Clinical Characteristics and Natural History of Quasi-Moyamoya Disease.

BACKGROUND

Quasi-moyamoya disease (quasi-MMD) is a rare cerebrovascular disease and its clinical features and natural history remain unclear. The aim of the study is to describe the clinical characteristics and the natural histories of this disease, with analysis of the risk factors for future cerebrovascular events.

METHODS

We identified 64 patients with quasi-MMD from 693 moyamoya vasculopathy patients referred to our hospital between 2011 and 2015. Demographic data, associated disorders, clinical manifestation, angiographic findings, natural history, and risk factors for cerebrovascular events were analyzed.

RESULTS

Patients included in the study had a mean age of 31.5 years.
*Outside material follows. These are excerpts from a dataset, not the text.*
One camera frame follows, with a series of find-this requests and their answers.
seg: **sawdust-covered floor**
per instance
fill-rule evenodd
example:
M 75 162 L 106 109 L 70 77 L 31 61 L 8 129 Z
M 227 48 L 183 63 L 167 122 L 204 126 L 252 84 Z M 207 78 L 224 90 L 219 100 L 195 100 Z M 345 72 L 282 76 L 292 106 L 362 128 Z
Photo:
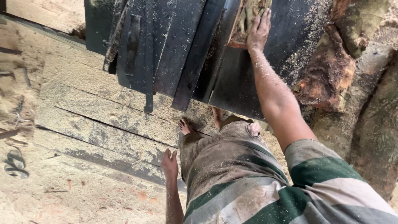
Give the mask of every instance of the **sawdust-covered floor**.
M 15 128 L 16 112 L 22 119 L 17 136 L 0 140 L 0 156 L 18 147 L 30 174 L 20 179 L 0 172 L 4 222 L 163 223 L 161 155 L 177 150 L 181 117 L 202 134 L 214 134 L 210 106 L 191 101 L 182 113 L 170 108 L 171 98 L 156 94 L 154 112 L 146 114 L 144 94 L 103 72 L 102 55 L 15 22 L 0 29 L 2 47 L 23 51 L 0 54 L 0 69 L 14 74 L 0 77 L 1 131 Z M 262 135 L 287 173 L 275 137 Z M 184 207 L 183 184 L 180 190 Z

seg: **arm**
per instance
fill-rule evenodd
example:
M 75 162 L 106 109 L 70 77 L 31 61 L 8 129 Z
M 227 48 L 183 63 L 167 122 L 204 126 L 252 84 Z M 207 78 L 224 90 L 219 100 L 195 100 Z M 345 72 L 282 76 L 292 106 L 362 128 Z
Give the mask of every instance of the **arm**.
M 265 42 L 271 29 L 271 10 L 256 17 L 248 36 L 248 50 L 254 68 L 254 77 L 261 110 L 274 130 L 283 152 L 286 147 L 300 139 L 317 140 L 301 116 L 293 93 L 269 65 L 263 54 Z
M 170 150 L 166 149 L 161 166 L 166 177 L 166 224 L 181 224 L 184 213 L 177 190 L 177 150 L 171 154 Z

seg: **hand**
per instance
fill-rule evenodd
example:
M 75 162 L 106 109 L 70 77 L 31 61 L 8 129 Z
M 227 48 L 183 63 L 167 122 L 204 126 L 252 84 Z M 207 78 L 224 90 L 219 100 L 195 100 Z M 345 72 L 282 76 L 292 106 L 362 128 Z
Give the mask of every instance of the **hand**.
M 160 166 L 163 169 L 166 181 L 177 180 L 177 175 L 178 175 L 177 150 L 175 150 L 172 154 L 169 149 L 166 149 L 166 151 L 164 151 L 163 159 L 162 162 L 160 163 Z
M 266 9 L 263 16 L 257 16 L 253 21 L 253 28 L 249 32 L 247 45 L 249 52 L 263 52 L 264 45 L 267 42 L 268 33 L 271 29 L 271 9 Z

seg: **bare foot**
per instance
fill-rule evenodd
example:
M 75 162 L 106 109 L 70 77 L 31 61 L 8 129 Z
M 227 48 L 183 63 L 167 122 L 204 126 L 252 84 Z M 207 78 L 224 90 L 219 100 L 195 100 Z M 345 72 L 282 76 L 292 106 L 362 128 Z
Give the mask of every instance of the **bare foot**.
M 185 118 L 179 120 L 179 130 L 184 134 L 195 133 L 192 127 L 188 124 L 188 121 Z
M 216 126 L 216 128 L 220 128 L 221 123 L 222 123 L 222 115 L 223 115 L 224 111 L 215 106 L 212 106 L 211 110 L 213 111 L 214 125 Z

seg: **green and white striped shirt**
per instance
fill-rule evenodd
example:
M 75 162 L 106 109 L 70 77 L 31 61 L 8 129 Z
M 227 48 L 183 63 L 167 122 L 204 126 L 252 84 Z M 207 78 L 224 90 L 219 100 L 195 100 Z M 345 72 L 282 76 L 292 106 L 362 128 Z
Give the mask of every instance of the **green and white striped shirt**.
M 285 158 L 293 186 L 259 140 L 209 145 L 190 168 L 183 223 L 398 223 L 392 208 L 320 142 L 295 141 Z

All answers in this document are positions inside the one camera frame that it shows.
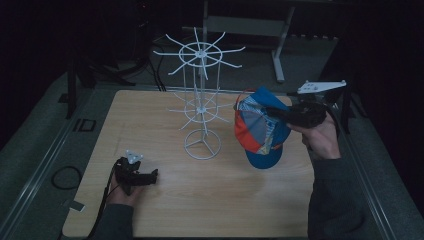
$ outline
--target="rotating rack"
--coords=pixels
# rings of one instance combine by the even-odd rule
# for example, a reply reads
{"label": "rotating rack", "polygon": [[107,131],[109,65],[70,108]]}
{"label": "rotating rack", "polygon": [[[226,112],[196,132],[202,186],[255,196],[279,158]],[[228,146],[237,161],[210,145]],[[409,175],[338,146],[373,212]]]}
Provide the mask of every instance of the rotating rack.
{"label": "rotating rack", "polygon": [[[193,158],[199,160],[207,160],[215,157],[221,150],[221,139],[214,131],[208,129],[207,123],[218,118],[222,121],[229,122],[228,120],[219,116],[219,108],[229,106],[231,104],[219,105],[218,104],[218,92],[219,92],[219,78],[221,71],[221,64],[233,67],[240,68],[241,65],[233,65],[228,62],[223,61],[224,53],[240,52],[245,47],[235,50],[226,50],[222,51],[216,46],[216,44],[224,37],[225,32],[213,43],[200,42],[194,29],[194,36],[196,42],[189,44],[182,44],[168,35],[166,37],[181,46],[178,53],[159,53],[153,51],[157,55],[164,56],[178,56],[182,62],[181,66],[175,69],[173,72],[168,73],[168,75],[174,75],[179,70],[182,69],[183,80],[184,80],[184,97],[181,97],[174,93],[174,95],[184,101],[183,110],[172,110],[172,112],[182,112],[184,113],[188,121],[180,130],[184,129],[191,122],[200,124],[200,128],[194,131],[191,131],[184,140],[184,149],[186,152]],[[212,66],[218,67],[218,73],[216,77],[216,89],[213,93],[206,93],[205,91],[205,80],[209,80],[206,69]],[[187,88],[187,76],[186,76],[186,67],[193,68],[193,97],[189,99],[188,93],[191,91]],[[196,80],[199,79],[200,87],[197,87]]]}

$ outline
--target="colorful cap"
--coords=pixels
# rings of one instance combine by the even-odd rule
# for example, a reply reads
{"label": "colorful cap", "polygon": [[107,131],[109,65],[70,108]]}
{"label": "colorful cap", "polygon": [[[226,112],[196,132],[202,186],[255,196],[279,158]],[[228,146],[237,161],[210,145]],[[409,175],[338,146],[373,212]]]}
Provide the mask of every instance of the colorful cap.
{"label": "colorful cap", "polygon": [[234,131],[246,150],[250,163],[259,169],[274,166],[283,153],[283,142],[290,134],[286,122],[267,115],[266,107],[289,108],[265,87],[245,99],[237,99]]}

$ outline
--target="hand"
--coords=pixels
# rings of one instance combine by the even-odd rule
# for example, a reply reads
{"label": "hand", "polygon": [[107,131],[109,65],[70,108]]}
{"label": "hand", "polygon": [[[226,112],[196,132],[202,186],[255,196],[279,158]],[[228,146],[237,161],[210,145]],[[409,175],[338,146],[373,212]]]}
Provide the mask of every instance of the hand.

A unimodal age distribution was noted. Atherosclerosis was the most frequently associated disorder. Forty-five (70.3%) patients had ischemic events as their initial clinical manifestation and 14 (21.9%) patients presented as hemorrhagic stroke. The majority of patients presented with Suzuki grades 3 and 4 (20.3% and 42.2%). The annual risk of cerebrovascular events was 19.4% per patient-year. Prior hemorrhage (HR 2.77, 95% CI 1.20-6.41) and ischemic stroke (HR 2.77, 95% CI 1.26-6.07) were 2 risk factors for future events.

CONCLUSIONS

Several clinical characteristic differences were observed in our mainland China cohort compared with the Japanese and European cohorts. The annual risk of cerebrovascular events was relatively high in quasi-MMD patients. Patients with prior hemorrhage and ischemic stroke were inclined to have future cerebrovascular events. Close follow-up is needed for these patients.